Generally, no surgical intervention is required for cases of trochanteric bursitis, because most patients respond well to nonsurgical treatment. However, surgery may be indicated if symptoms prove refractory to conservative management.

When surgery is warranted for refractory GTPS symptoms, longitudinal release of the ITB combined with subgluteal bursectomy appears to be safe and effective for most patients. [11] Only rarely does a patient with trochanteric bursitis need a bursectomy and partial resection of the greater trochanteric process. [35, 36, 37]

A study by Domínguez et al indicated that endoscopic surgery can yield good to excellent results in GTPS. The report involved 23 patients who underwent endoscopic treatment for the condition, with significant improvement in pain—as measured with the visual analogue scale, Western Ontario and McMaster Universities Arthritis Index, Modified Harris Hip Score, and Hip Outcome Score—found at 3-, 6-, and 12-month follow-up. [38]

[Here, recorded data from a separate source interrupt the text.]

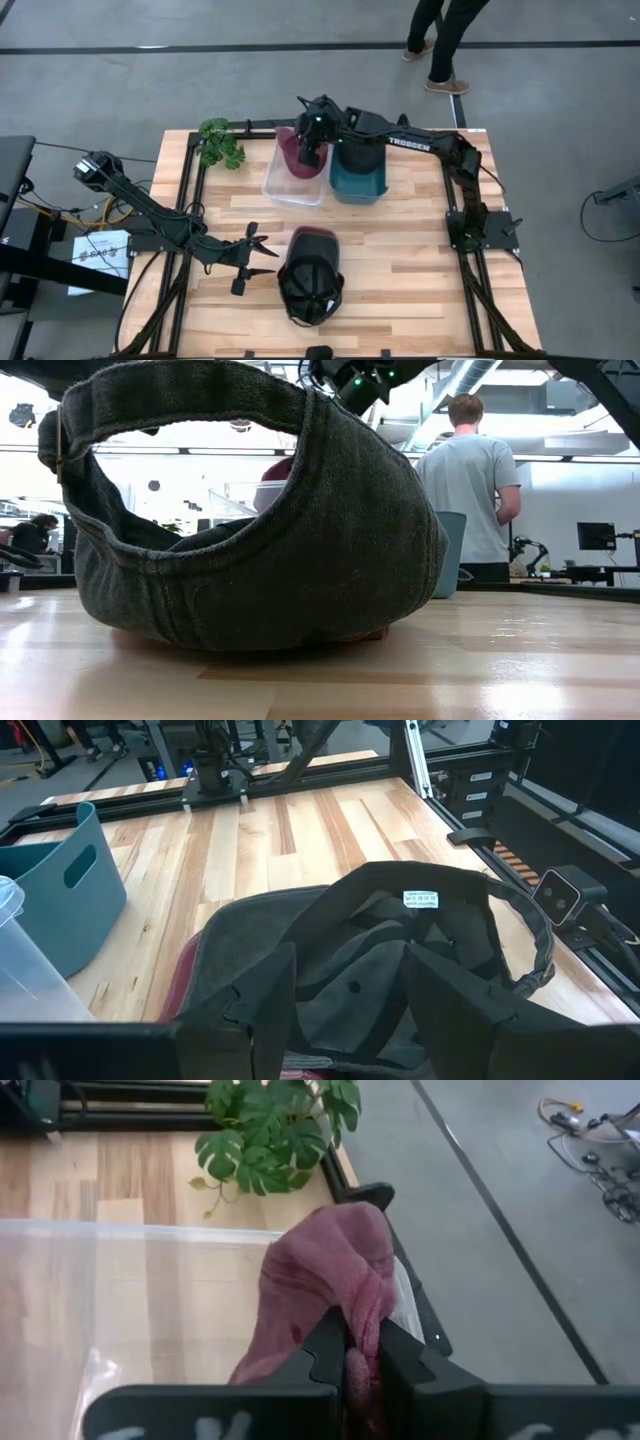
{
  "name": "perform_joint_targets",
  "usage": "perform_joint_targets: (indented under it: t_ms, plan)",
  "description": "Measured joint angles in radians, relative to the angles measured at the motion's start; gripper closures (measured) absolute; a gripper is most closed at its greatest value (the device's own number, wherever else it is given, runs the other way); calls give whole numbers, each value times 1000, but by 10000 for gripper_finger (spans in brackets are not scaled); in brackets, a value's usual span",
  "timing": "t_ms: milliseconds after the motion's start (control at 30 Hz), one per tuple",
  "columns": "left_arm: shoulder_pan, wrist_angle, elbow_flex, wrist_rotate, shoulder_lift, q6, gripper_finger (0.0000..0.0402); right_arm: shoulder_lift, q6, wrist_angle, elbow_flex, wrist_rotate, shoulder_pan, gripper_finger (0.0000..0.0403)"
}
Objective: Pick & Place hat
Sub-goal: Put the top red cap into the transparent bin
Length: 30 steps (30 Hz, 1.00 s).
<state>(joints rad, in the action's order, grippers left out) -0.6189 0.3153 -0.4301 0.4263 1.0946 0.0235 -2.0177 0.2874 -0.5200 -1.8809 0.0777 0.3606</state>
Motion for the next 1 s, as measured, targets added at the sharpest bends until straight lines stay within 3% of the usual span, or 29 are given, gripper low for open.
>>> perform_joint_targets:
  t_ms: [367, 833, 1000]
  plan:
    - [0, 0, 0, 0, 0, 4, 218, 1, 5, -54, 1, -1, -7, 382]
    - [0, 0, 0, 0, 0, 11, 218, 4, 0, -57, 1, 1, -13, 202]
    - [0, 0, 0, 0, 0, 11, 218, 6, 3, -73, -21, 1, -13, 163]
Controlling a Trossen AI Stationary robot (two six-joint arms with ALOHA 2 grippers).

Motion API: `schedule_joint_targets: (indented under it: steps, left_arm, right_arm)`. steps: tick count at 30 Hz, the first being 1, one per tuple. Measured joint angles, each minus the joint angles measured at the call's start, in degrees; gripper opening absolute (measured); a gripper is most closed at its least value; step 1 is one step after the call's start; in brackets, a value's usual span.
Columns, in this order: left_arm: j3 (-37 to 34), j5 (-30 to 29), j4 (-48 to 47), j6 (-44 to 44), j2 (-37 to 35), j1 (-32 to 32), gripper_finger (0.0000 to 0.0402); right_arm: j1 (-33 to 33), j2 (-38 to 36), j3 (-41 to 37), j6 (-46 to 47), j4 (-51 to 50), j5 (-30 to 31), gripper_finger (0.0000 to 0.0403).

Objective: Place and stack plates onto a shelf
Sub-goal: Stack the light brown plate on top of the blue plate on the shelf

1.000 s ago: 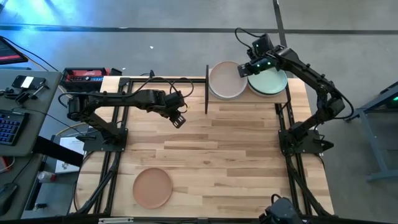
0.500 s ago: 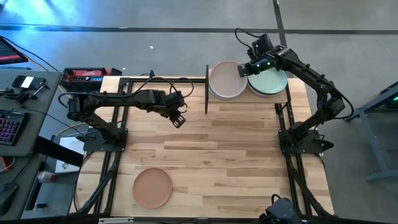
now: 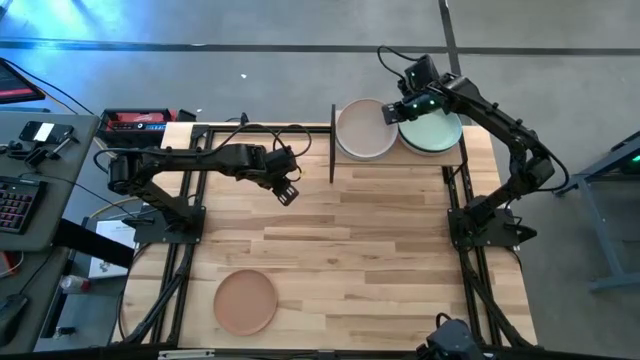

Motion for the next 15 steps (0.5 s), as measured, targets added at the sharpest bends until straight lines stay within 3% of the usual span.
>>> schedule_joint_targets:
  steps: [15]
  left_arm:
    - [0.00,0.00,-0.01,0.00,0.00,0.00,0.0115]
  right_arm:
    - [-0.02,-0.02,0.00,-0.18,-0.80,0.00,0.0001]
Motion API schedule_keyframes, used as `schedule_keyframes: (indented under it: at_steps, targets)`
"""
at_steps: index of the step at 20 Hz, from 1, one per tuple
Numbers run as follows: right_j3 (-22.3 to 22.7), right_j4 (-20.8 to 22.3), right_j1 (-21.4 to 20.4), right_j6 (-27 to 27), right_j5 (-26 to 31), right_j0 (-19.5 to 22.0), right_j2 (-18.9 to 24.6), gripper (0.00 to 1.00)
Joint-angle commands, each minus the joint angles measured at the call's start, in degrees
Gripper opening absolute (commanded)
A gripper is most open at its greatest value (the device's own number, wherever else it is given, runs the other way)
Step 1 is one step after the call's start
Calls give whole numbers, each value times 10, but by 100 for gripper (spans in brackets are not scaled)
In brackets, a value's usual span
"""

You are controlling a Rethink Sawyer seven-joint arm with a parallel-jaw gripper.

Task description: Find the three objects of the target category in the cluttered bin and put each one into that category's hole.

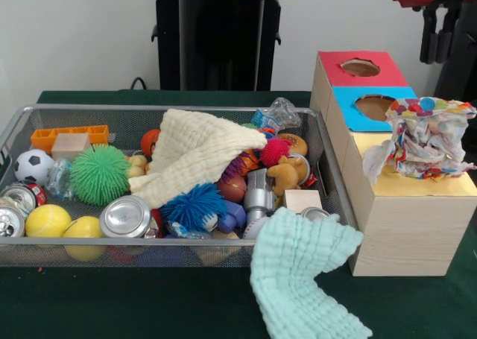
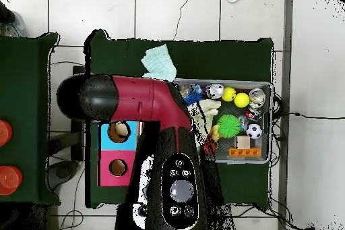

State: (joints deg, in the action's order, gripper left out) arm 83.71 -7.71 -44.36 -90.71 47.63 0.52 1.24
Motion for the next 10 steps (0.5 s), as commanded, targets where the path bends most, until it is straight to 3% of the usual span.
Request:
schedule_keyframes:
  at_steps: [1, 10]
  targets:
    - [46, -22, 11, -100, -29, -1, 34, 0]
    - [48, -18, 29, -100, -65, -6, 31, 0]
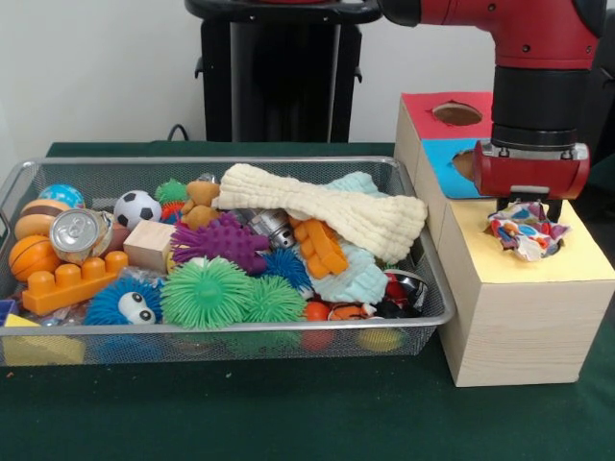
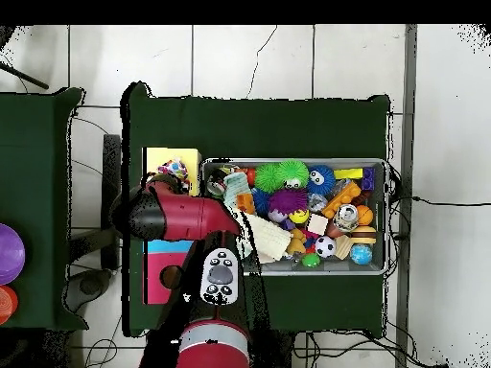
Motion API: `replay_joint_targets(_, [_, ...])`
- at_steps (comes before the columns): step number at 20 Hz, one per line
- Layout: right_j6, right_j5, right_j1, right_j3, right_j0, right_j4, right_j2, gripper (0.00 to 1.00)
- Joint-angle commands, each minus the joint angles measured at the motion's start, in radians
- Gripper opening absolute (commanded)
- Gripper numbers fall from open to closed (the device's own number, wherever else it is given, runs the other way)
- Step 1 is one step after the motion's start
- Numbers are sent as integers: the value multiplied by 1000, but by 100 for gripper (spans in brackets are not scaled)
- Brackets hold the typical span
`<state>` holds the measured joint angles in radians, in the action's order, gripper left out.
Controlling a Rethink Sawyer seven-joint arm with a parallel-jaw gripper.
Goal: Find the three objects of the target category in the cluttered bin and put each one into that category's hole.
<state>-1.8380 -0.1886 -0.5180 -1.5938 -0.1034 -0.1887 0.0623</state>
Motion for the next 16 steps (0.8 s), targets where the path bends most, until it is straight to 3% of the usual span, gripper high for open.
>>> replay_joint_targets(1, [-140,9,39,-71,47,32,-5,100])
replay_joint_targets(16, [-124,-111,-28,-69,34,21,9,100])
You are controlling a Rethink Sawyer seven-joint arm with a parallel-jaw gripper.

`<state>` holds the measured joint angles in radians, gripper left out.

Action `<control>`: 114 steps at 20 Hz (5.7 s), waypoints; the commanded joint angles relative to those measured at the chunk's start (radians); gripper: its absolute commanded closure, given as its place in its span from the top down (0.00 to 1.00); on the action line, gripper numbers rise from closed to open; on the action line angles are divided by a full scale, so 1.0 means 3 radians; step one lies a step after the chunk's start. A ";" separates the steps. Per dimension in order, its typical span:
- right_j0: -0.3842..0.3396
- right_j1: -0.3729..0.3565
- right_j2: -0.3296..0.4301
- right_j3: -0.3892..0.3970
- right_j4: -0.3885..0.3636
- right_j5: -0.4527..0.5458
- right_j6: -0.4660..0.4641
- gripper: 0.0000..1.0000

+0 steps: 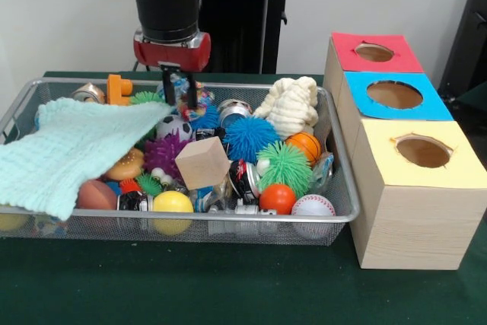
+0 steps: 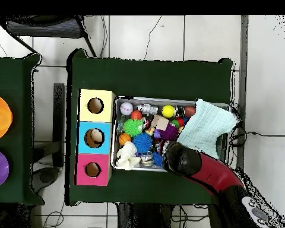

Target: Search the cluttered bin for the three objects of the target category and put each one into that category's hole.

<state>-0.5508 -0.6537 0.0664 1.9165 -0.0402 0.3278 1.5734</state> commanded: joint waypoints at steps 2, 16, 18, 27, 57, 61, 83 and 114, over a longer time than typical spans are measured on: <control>0.0132 0.0028 0.0166 0.0234 -0.0012 -0.0092 0.0523 1.00; 0.0120 0.0074 0.0141 0.0390 0.0047 -0.0247 0.0611 1.00; 0.0124 0.0138 0.0134 0.0309 0.0060 -0.0236 0.0600 1.00; 0.0139 0.0256 0.0112 0.0237 0.0050 -0.0464 0.0650 1.00; 0.0259 -0.0463 0.0043 0.0463 0.0233 -0.0272 0.0637 0.00; 0.0355 -0.0722 0.0031 0.0671 0.0281 -0.0404 0.0783 0.00; 0.1283 -0.0820 -0.0060 0.0597 0.1210 -0.0536 0.1160 0.00; 0.2656 0.0144 -0.1164 -0.0664 0.1910 0.0116 0.1576 0.00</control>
<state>0.2397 -0.6454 -0.2028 1.8631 0.4882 0.2081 1.7821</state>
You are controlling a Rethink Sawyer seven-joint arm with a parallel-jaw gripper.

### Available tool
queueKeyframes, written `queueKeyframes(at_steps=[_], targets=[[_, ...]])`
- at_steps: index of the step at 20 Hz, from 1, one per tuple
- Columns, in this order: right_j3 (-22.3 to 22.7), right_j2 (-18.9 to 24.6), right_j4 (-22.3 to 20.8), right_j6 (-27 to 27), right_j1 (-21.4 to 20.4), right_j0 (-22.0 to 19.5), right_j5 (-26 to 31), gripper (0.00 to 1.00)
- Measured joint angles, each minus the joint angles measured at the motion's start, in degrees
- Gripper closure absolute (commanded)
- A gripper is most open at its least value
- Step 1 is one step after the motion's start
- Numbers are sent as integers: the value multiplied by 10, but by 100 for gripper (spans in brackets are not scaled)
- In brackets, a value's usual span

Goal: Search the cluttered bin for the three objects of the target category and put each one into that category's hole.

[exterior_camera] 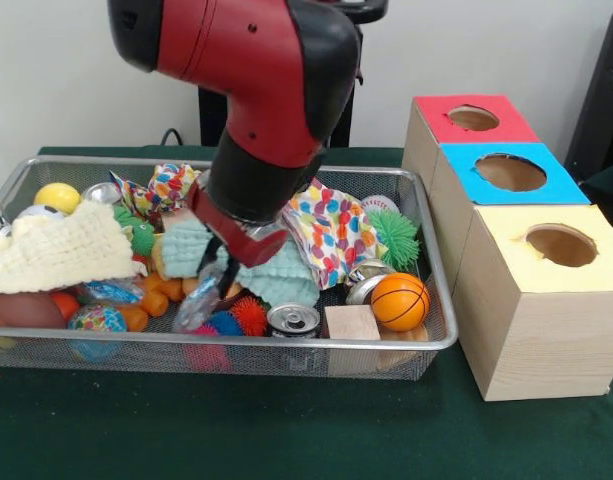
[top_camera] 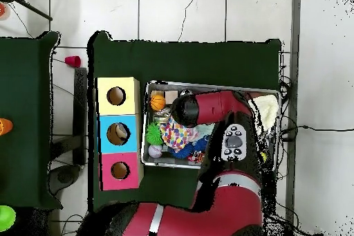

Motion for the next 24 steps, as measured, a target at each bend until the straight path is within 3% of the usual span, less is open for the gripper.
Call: queueKeyframes(at_steps=[5,13,24], targets=[[43,37,28,0,-39,-14,-23,100],[83,47,49,0,-77,-4,-29,100],[148,44,115,0,-150,62,-29,100]])
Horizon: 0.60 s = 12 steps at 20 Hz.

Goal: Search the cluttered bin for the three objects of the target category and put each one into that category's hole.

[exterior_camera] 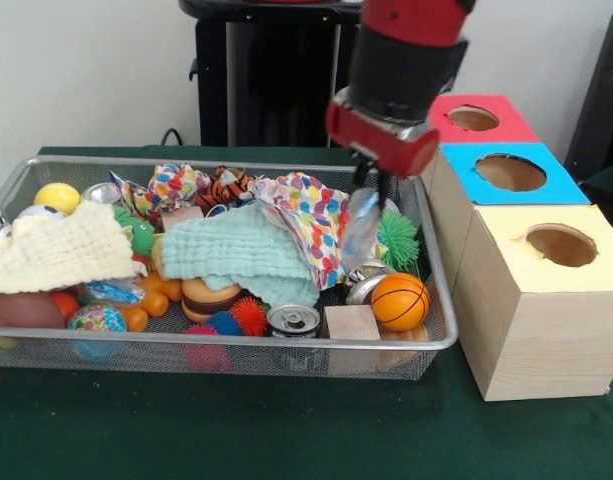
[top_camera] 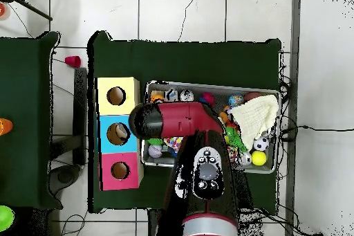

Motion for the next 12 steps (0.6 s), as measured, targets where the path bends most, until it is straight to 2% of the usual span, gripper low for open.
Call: queueKeyframes(at_steps=[8,12], targets=[[32,-6,51,1,-36,61,0,100],[55,-24,95,11,-50,99,0,100]])
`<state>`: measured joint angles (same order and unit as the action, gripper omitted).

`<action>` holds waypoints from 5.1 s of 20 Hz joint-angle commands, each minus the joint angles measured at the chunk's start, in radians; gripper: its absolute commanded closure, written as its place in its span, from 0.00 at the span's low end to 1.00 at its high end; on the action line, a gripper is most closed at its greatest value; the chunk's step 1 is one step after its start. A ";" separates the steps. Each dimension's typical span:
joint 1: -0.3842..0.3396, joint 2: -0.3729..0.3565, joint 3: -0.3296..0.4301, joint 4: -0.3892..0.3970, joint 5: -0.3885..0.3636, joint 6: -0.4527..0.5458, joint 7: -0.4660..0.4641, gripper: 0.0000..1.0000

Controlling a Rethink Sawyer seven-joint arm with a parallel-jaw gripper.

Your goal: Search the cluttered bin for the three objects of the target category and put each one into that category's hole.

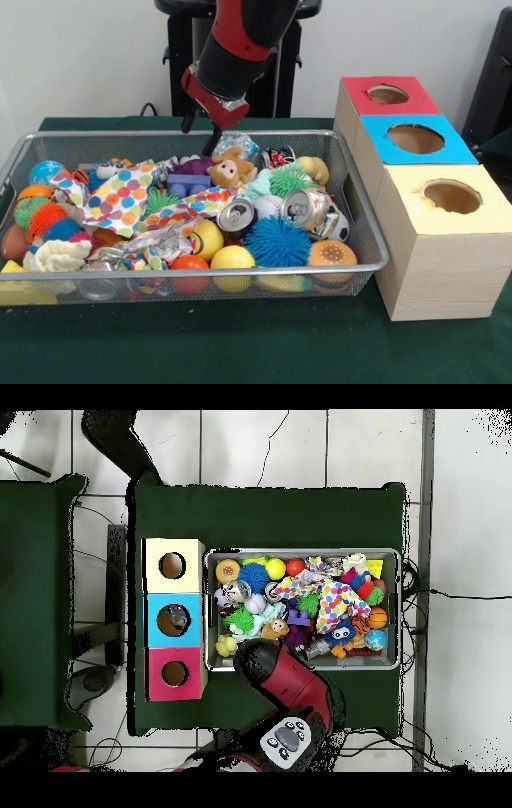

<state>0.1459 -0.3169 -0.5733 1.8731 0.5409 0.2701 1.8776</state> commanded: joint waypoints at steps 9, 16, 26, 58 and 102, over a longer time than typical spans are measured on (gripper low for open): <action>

A study by Coulomb et al indicated that for GTPS caused by gluteal tendinopathy with partial thickness tear, endoscopic debridement without tear repair produces modest clinical benefits in patients who are refractory to conservative treatment. The study, which included 17 patients, found the average visual analogue scale scores for pain preoperatively and at postoperative follow-up (average follow-up 37.6 mo) to be 7.2 and 3.3, respectively. Additionally, Harris Hip Scores were 53.5 and 79.8, respectively. While seven patients achieved resumption of sports activities, five had a poor outcome at follow-up. [39]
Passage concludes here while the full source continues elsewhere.